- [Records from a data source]
★ ★ ★

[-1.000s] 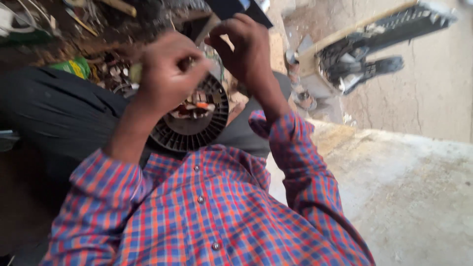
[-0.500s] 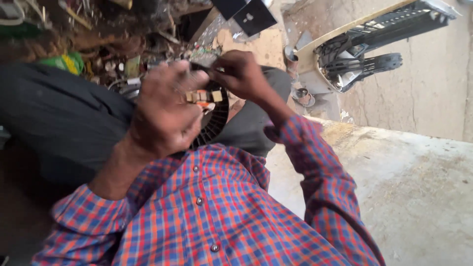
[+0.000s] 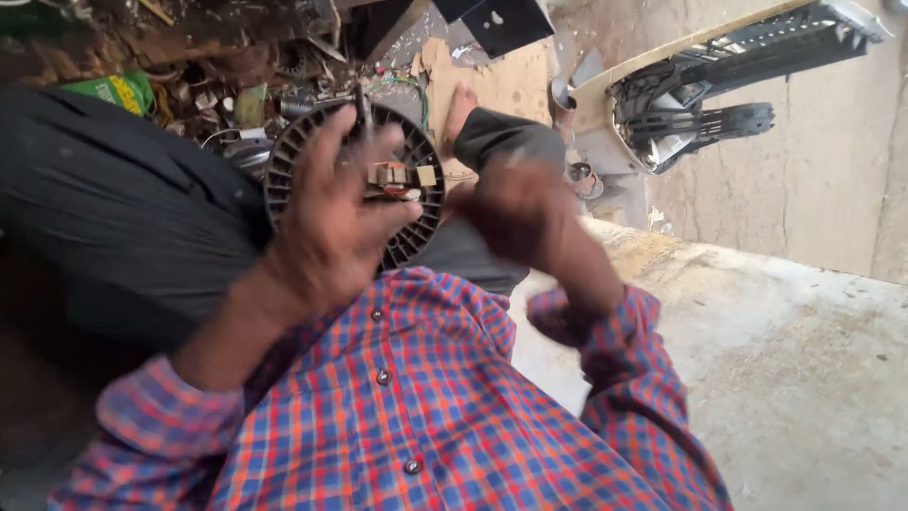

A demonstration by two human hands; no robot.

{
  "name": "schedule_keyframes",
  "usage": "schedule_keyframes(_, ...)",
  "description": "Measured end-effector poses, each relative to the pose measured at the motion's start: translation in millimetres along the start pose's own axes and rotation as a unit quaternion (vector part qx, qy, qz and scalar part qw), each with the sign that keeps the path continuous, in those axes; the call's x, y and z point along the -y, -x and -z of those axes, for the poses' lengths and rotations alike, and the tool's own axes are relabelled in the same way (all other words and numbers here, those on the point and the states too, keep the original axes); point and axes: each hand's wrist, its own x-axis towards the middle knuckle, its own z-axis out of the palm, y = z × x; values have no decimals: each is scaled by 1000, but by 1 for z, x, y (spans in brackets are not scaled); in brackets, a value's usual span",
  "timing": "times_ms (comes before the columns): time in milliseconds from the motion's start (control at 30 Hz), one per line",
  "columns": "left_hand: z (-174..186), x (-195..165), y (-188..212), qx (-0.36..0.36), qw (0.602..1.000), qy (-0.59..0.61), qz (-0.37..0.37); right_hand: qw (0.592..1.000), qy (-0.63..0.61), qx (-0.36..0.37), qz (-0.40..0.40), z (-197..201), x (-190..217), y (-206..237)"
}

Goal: The person is repairing an electrical motor by hand, manipulating small components and wires within the motor housing. They use their fingers to adjust and position parts inside the motor, occasionally rotating the housing to access different areas.

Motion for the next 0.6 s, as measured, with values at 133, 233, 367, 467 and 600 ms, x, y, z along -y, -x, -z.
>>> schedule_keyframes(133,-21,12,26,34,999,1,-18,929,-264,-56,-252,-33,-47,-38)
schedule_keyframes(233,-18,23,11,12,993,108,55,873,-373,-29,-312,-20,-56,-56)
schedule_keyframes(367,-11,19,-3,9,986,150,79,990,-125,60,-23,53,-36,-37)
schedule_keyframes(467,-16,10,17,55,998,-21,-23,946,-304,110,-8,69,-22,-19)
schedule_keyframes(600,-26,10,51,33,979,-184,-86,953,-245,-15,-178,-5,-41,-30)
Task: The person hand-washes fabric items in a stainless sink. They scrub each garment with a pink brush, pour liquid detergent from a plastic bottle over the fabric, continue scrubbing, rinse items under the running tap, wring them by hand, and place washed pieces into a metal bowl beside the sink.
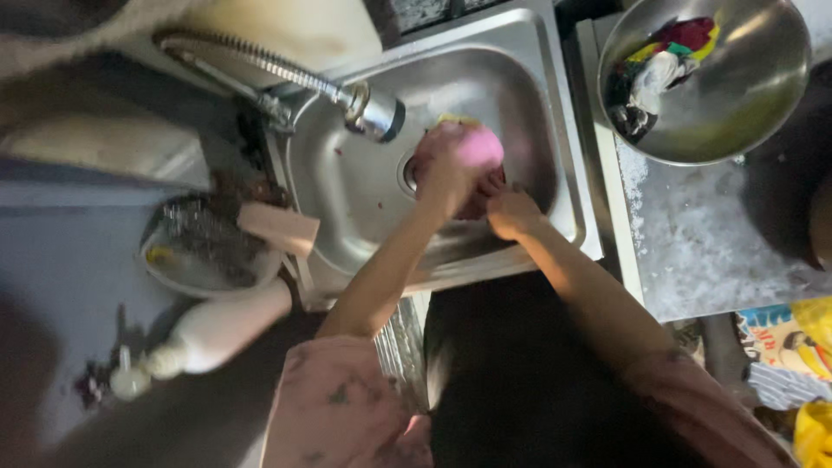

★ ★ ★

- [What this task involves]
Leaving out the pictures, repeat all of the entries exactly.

- [Task result]
[-1.000s] 
[-0.500s] 
[+0.000s] 

A demonstration by two human hands; no robot.

{
  "name": "schedule_keyframes",
  "usage": "schedule_keyframes(_, ...)",
  "description": "Measured end-effector poses, each relative to the pose measured at the motion's start: translation in millimetres along the start pose's own axes and rotation as a unit quaternion (vector part qx, qy, qz and scalar part qw), each with the sign that keeps the path continuous, in those axes; the call's x, y and z point along the -y, -x and -z of those axes, for the poses' lengths and rotations alike, and the tool's own axes are relabelled in the same way (all other words and numbers here, those on the point and the states too, keep the original axes); point and axes: each hand's wrist, its own x-axis towards the middle knuckle, its own z-axis out of the palm, y = z × x; values have no decimals: each is scaled by 1000, but by 1 for z, x, y (spans in brackets are not scaled); in brackets, a value's usual span",
  "timing": "times_ms (comes before the columns): time in milliseconds from the motion's start (control at 30 Hz), one per line",
  "columns": "left_hand: z (-174..186), x (-195..165), y (-188..212), qx (-0.36..0.36), qw (0.602..1.000), qy (-0.59..0.61), qz (-0.37..0.37); right_hand: qw (0.592..1.000), qy (-0.63..0.61), qx (-0.36..0.37), qz (-0.40..0.40), z (-197..201), x (-190..217), y (-206..237)"
}

Goal: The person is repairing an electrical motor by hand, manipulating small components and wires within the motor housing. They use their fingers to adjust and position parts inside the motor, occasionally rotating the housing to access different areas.

Motion for the next 0.6 s, as measured, with values at 133, 233, 367, 467 and 600 ms, x, y, z along -y, -x, -z.
>>> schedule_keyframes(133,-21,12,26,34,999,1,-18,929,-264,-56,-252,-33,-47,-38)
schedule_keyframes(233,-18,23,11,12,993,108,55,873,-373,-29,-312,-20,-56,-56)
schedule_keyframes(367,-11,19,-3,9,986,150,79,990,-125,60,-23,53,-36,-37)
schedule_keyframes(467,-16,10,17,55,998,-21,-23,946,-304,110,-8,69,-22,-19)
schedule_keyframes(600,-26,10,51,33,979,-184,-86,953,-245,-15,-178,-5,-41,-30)
Task: The person hand-washes fabric items in a stainless sink. They scrub each garment with a pink brush, pour liquid detergent from a plastic bottle over the fabric, continue scrubbing, rinse items under the running tap, wring them by hand, and place washed pieces into a metal bowl beside the sink.

No part of the answer remains open.